## Data in this exercise
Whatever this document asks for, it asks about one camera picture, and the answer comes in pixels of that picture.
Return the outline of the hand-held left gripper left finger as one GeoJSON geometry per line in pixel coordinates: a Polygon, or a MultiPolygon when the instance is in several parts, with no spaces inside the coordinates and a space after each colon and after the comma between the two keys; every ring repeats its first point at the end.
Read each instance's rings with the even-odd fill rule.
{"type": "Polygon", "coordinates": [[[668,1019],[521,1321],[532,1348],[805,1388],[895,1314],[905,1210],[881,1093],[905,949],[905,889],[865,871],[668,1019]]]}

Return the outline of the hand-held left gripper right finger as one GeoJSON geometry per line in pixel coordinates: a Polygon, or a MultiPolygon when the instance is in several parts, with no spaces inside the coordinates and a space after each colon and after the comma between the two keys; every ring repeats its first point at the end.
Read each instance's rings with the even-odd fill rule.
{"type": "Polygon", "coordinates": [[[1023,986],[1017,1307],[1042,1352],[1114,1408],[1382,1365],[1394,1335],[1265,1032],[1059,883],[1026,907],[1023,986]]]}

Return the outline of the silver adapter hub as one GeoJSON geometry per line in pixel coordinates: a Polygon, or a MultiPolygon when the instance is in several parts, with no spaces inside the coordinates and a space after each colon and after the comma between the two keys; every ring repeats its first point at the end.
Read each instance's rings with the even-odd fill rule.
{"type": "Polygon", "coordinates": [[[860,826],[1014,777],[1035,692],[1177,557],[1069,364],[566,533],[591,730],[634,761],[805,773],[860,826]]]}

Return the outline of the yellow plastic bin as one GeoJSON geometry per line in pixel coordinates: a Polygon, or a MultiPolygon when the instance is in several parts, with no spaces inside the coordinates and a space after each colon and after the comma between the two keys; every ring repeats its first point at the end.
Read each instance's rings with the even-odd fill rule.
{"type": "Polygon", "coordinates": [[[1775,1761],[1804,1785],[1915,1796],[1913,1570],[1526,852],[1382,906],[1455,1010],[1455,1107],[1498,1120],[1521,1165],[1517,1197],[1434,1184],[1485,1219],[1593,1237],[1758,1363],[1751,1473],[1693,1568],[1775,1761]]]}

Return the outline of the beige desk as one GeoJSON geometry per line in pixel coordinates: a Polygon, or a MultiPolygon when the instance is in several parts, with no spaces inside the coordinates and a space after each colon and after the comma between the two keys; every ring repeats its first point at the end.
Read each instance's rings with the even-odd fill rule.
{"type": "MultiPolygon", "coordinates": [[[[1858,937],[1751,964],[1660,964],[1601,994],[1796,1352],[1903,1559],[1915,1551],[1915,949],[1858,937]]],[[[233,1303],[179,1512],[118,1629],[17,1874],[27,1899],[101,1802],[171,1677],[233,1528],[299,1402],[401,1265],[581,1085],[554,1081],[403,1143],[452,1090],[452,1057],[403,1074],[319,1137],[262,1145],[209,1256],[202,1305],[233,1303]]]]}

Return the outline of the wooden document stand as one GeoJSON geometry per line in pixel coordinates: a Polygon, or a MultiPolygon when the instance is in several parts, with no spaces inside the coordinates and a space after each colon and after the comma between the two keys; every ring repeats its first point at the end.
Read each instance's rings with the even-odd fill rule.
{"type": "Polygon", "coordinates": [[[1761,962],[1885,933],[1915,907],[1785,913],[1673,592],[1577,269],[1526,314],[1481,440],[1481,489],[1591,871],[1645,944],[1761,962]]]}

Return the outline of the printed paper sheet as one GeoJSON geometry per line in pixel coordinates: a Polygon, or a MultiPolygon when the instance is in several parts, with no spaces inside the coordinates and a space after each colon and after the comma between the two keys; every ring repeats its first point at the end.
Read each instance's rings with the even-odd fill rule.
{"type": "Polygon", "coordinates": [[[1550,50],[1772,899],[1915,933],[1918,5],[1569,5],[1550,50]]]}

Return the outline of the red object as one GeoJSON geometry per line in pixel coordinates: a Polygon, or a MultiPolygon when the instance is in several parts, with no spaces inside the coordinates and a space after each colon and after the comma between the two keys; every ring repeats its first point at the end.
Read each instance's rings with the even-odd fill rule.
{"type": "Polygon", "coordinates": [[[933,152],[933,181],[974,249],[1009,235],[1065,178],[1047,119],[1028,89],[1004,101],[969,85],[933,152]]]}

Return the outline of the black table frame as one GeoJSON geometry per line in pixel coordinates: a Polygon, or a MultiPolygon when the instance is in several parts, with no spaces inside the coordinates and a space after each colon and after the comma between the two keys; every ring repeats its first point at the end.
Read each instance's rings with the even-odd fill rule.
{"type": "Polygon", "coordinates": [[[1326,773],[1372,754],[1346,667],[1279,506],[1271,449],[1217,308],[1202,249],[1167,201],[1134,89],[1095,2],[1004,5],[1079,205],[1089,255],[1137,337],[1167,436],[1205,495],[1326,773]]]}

## What needs to be done
Reproduce the data above in full, with no line missing.

## Response to the task
Whatever this document asks for, it asks about one camera picture, and the answer comes in pixels of that picture.
Return the outline of the hand-held left gripper left finger as one GeoJSON geometry per line in pixel coordinates: a Polygon, or a MultiPolygon when the instance is in several parts, with no spaces inside the coordinates and a space after each colon and after the comma between the two keys; every ring repeats its first point at the end.
Read each instance's rings with the even-odd fill rule.
{"type": "Polygon", "coordinates": [[[668,1019],[521,1321],[532,1348],[805,1388],[895,1314],[905,1210],[881,1093],[905,949],[905,889],[865,871],[668,1019]]]}

Return the outline of the hand-held left gripper right finger as one GeoJSON geometry per line in pixel coordinates: a Polygon, or a MultiPolygon when the instance is in several parts, with no spaces inside the coordinates and a space after each colon and after the comma between the two keys; every ring repeats its first point at the end.
Read each instance's rings with the even-odd fill rule.
{"type": "Polygon", "coordinates": [[[1023,986],[1017,1307],[1042,1352],[1114,1408],[1382,1365],[1394,1335],[1265,1032],[1059,883],[1026,907],[1023,986]]]}

Return the outline of the silver adapter hub as one GeoJSON geometry per line in pixel coordinates: a Polygon, or a MultiPolygon when the instance is in several parts, with no spaces inside the coordinates and a space after each colon and after the comma between the two keys; every ring repeats its first point at the end.
Read each instance's rings with the even-odd fill rule.
{"type": "Polygon", "coordinates": [[[860,826],[1014,777],[1035,692],[1177,557],[1069,364],[566,533],[591,730],[634,761],[805,773],[860,826]]]}

Return the outline of the yellow plastic bin as one GeoJSON geometry per line in pixel coordinates: a Polygon, or a MultiPolygon when the instance is in several parts, with no spaces inside the coordinates and a space after each colon and after the comma between the two keys; every ring repeats its first point at the end.
Read each instance's rings with the even-odd fill rule.
{"type": "Polygon", "coordinates": [[[1775,1761],[1804,1785],[1915,1796],[1913,1570],[1526,852],[1382,906],[1455,1010],[1455,1107],[1498,1120],[1521,1165],[1517,1197],[1434,1184],[1485,1219],[1593,1237],[1758,1363],[1751,1473],[1693,1568],[1775,1761]]]}

Return the outline of the beige desk as one GeoJSON geometry per line in pixel coordinates: a Polygon, or a MultiPolygon when the instance is in several parts, with no spaces inside the coordinates and a space after each colon and after the comma between the two keys; every ring repeats its first point at the end.
Read each instance's rings with the even-odd fill rule.
{"type": "MultiPolygon", "coordinates": [[[[1858,937],[1751,964],[1660,964],[1601,994],[1796,1352],[1903,1559],[1915,1551],[1915,949],[1858,937]]],[[[233,1303],[179,1512],[118,1629],[17,1874],[27,1899],[101,1802],[171,1677],[233,1528],[299,1402],[401,1265],[581,1085],[554,1081],[403,1143],[452,1090],[452,1057],[403,1074],[319,1137],[262,1145],[209,1256],[202,1305],[233,1303]]]]}

Return the outline of the wooden document stand as one GeoJSON geometry per line in pixel coordinates: a Polygon, or a MultiPolygon when the instance is in several parts, with no spaces inside the coordinates and a space after each colon and after the comma between the two keys; every ring repeats its first point at the end.
Read each instance's rings with the even-odd fill rule.
{"type": "Polygon", "coordinates": [[[1761,962],[1885,933],[1915,907],[1785,913],[1673,592],[1577,269],[1526,314],[1481,440],[1481,489],[1591,871],[1645,944],[1761,962]]]}

Return the outline of the printed paper sheet as one GeoJSON geometry per line in pixel coordinates: a Polygon, or a MultiPolygon when the instance is in several parts, with no spaces inside the coordinates and a space after each colon and after the comma between the two keys; every ring repeats its first point at the end.
Read each instance's rings with the even-odd fill rule.
{"type": "Polygon", "coordinates": [[[1550,50],[1772,899],[1915,933],[1918,5],[1569,5],[1550,50]]]}

Return the outline of the red object as one GeoJSON geometry per line in pixel coordinates: a Polygon, or a MultiPolygon when the instance is in several parts, with no spaces inside the coordinates and a space after each colon and after the comma between the two keys; every ring repeats its first point at the end.
Read each instance's rings with the even-odd fill rule.
{"type": "Polygon", "coordinates": [[[933,152],[933,181],[974,249],[1009,235],[1065,178],[1047,119],[1028,89],[1004,101],[969,85],[933,152]]]}

Return the outline of the black table frame as one GeoJSON geometry per line in pixel coordinates: a Polygon, or a MultiPolygon when the instance is in several parts, with no spaces inside the coordinates and a space after each colon and after the comma between the two keys; every ring repeats its first point at the end.
Read each instance's rings with the even-odd fill rule.
{"type": "Polygon", "coordinates": [[[1326,773],[1372,754],[1346,667],[1279,506],[1271,449],[1217,308],[1202,249],[1167,201],[1134,89],[1095,2],[1004,5],[1079,205],[1089,255],[1137,337],[1167,436],[1205,495],[1326,773]]]}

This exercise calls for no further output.